Status of Overboard Detection Technology for Cruise Vessels

AGENCY: Coast Guard, DHS.

ACTION: Notice of request for comments.

-----------------------------------------------------------------------

SUMMARY: The Coast Guard is soliciting information on the status and 
availability of technology for immediately detecting cruise vessel 
passengers who have fallen overboard.

DATES: Comments must be submitted to the online docket via http://www.regulations.gov on or before October 25, 2016.
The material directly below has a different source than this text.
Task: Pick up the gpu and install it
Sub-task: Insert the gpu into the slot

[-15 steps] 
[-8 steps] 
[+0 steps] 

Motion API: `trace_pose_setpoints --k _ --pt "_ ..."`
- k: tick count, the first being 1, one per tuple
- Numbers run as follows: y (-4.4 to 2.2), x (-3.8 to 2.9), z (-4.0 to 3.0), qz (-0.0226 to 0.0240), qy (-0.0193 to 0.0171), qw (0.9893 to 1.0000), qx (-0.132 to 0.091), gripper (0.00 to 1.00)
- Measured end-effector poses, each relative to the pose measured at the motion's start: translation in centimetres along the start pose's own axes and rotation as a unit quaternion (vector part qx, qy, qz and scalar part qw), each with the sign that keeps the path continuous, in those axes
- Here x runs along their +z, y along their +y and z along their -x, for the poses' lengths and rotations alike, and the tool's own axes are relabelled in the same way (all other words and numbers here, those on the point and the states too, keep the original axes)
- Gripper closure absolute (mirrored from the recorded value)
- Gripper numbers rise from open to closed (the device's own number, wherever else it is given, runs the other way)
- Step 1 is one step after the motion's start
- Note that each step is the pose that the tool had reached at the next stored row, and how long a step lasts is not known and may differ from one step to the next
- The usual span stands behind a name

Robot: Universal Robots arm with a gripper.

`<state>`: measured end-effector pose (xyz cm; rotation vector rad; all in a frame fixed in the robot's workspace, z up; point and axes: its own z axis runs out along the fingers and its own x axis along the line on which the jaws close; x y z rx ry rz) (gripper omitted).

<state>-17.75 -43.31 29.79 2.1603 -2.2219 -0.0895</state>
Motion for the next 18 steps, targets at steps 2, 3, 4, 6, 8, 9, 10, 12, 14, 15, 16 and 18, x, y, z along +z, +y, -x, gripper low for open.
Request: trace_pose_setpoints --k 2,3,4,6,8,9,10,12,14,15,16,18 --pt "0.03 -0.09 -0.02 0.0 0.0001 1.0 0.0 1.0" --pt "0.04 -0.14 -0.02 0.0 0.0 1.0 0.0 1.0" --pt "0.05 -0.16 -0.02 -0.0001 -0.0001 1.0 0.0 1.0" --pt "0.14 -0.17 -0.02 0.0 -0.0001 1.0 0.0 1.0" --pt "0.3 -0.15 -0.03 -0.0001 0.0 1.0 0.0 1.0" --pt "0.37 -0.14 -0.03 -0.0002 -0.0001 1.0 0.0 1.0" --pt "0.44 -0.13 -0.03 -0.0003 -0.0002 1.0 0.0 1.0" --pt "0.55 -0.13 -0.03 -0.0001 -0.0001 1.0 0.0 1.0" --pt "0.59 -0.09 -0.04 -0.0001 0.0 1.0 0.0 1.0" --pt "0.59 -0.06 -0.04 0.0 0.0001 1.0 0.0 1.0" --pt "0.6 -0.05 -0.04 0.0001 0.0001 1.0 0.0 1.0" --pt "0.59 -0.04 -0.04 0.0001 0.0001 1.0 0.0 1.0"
ADDRESSES: You may submit comments and supporting materials identified 
by docket number USCG-2016-0492 using our online docket at http://www.regulations.gov. See the ``Public Participation and Request for 
Comments'' portion of the SUPPLEMENTARY INFORMATION section for further 
instructions on submitting comments.

FOR FURTHER INFORMATION CONTACT: For information about this document 
call or email LT Paul Folino, Office of Design and Engineering 
Standards (CG-ENG-1), U.S. Coast Guard Headquarters; 2703 Martin Luther 
King Jr. Avenue SE., Washington, DC 20593; telephone 202-372-1361, 
email paul.j.folino@uscg.mil.

SUPPLEMENTARY INFORMATION:

I. Public Participation and Request for Comments

    We encourage you to submit comments or related material on the 
status of overboard detection technology for cruise vessels. Your 
comments will help us prepare a report that accurately reflects the 
status and availability of overboard detection technology for use by 
the cruise line industry, and also help us better deliberate on 
international standards development for overboard detection technology. 
If you submit a comment, please include the docket number for this 
notice, indicate the specific section in this notice and the question 
number to which each comment applies, and provide a reason for each 
suggestion or recommendation. At this time, we do not anticipate 
publishing a response to the comments received.
    We encourage you to submit comments to our online docket at http://www.regulations.gov. If your material cannot be submitted using http://www.regulations.gov, contact the person in the FOR FURTHER INFORMATION 
CONTACT section of this document for alternate instructions. Material 
submitted can be viewed by visiting http://www.regulations.gov and 
following that Web site's instructions. Additionally, if you go to the 
online docket and sign up for email alerts, you will be notified when 
comments or other documents are posted.
    We accept anonymous comments. All comments received will be posted 
without change to http://www.regulations.gov and will include any 
personal information you have provided. For more about privacy and the 
docket, you may review a Privacy Act notice regarding the Federal 
Docket Management System in the March 24, 2005, issue of the Federal 
Register (70 FR 15086).

II. Purpose

    On February 8, 2016, the President signed the Coast Guard 
Authorization Act of 2015 into law. Section 608 of the Act requires the 
Coast Guard to provide a report to Congress on the status of technology 
for immediately detecting passengers who have fallen overboard (man 
overboard (MOB) incidents) within 18 months of the signing of the Act.
    Also, the International Organization for Standardization (ISO) 
Technical Committee 8 (TC8) Subcommittee 1 (SC1) is developing a 
standard for MOB detection systems. Input received in response to this 
notice could influence the Coast Guard's collaborative role in that 
process.
    The Coast Guard, therefore, solicits comments from the public on 
the status and availability of this MOB detection technology.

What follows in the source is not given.